Slammed with ‘right to be forgotten’ request in Europe, Google digs in

Slammed with ‘right to be forgotten’ request in Europe, Google digs in

The search giant is assembling an advisory panel and dedicating staff to handle thousands of search removal requests flooding it in the wake of May's European Union court ruling.

Google has dealt with privacy concerns in the U.S. and is on thin ice in China, but it’s the Court of Justice of the European Union that has the tech giant on its toes. The Mountain View, Calif.-headquartered company is dedicating staff and organizing a panel of advisors to deal with the repercussions from the so-called ‘right-to-be-forgotten’ ruling handed down in May by the high court in Europe.

A Spaniard successfully argued before the EU court that negative information about him from the 1990s should be removed from Google’s search results in Europe (they would still show up on Google searches outside of Europe and not be deemed illegal).

Daily Digest News reported in May that to comply with the decision, Google was working on an automated search removal kit to accept requests.

Two months later, Google has received 70,000 search result removal requests related to more than 250,000 webpages, according to an essay penned by David Drummond, Google’s senior vice president and chief legal officer. In the essay, published in major newspapers in in Spain, Germany, France and England, as well as on Google’s corporate website, Drummond describes the process and the extent to which Google is having to go to comply with a court order that it believes curtails freedom of speech.

According to Drummond, Google in the past had a “very short list” of information that it removed from its search results and it included content that could be illegal, such as defamation, pirated work, malware and personal financial information, child pornography and items that run afoul of local law.

The EU court is compelling Google to remove search results that are “inadequate, irrelevant or no longer relevant, or excessive,” which Drummond, speaking as Google’s in-house lawyer, is too vague, subjective and infringes on the right to know.
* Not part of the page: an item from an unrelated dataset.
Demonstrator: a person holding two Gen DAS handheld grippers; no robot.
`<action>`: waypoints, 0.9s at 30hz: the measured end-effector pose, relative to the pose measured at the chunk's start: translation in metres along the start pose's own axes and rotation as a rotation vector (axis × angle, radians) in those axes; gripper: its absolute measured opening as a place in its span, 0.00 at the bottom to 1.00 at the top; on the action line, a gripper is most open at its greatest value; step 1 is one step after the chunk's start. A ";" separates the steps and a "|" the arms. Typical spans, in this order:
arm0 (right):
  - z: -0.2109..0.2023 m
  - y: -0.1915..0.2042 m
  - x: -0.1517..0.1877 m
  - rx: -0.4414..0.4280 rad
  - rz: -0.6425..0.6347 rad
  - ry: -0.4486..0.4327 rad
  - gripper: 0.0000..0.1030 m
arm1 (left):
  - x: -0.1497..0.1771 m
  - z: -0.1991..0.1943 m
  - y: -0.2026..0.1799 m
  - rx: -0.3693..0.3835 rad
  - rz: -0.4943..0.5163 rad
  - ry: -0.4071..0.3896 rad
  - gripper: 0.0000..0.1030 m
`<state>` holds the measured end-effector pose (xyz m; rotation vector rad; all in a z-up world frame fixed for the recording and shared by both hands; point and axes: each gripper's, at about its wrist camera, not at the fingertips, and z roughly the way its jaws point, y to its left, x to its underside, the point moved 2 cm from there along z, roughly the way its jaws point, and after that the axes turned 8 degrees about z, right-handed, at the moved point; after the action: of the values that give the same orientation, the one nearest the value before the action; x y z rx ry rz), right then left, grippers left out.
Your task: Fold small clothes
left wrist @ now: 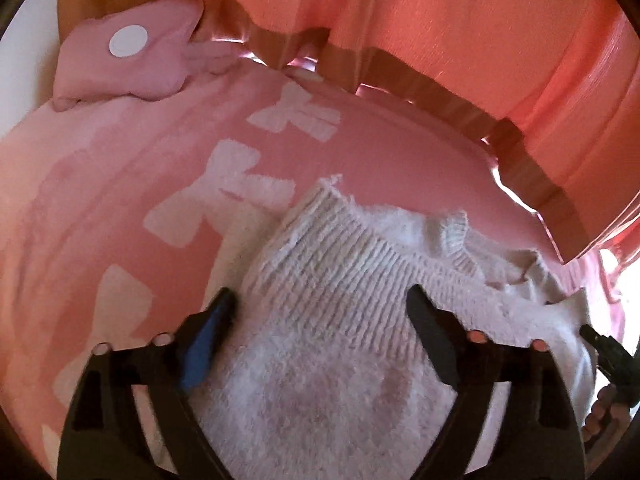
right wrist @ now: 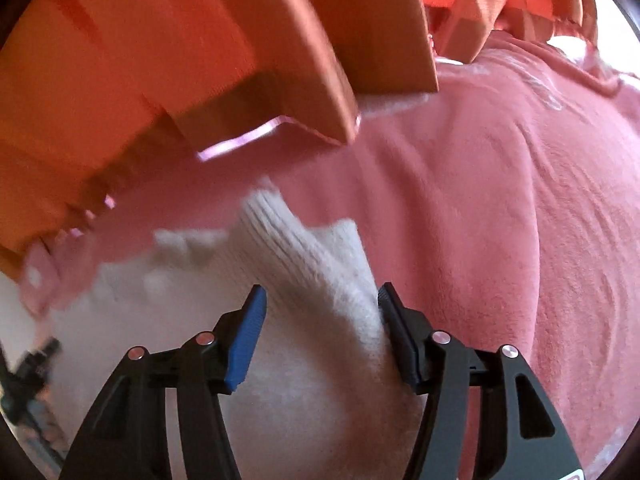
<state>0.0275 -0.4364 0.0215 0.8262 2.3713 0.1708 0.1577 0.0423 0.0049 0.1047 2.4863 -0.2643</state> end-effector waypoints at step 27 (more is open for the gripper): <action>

Drummond notes that the EU court’s decision stipulates Google doesn’t qualify for a “journalistic exception” – which means that, for example, “The Guardian could have an article on its website about an individual that’s perfectly legal, but we (Google) might not legally be able to show links to it in our results when you search for that person’s name. It’s a bit like saying the book can stay in the library, it just cannot be included in the library’s card catalogue.”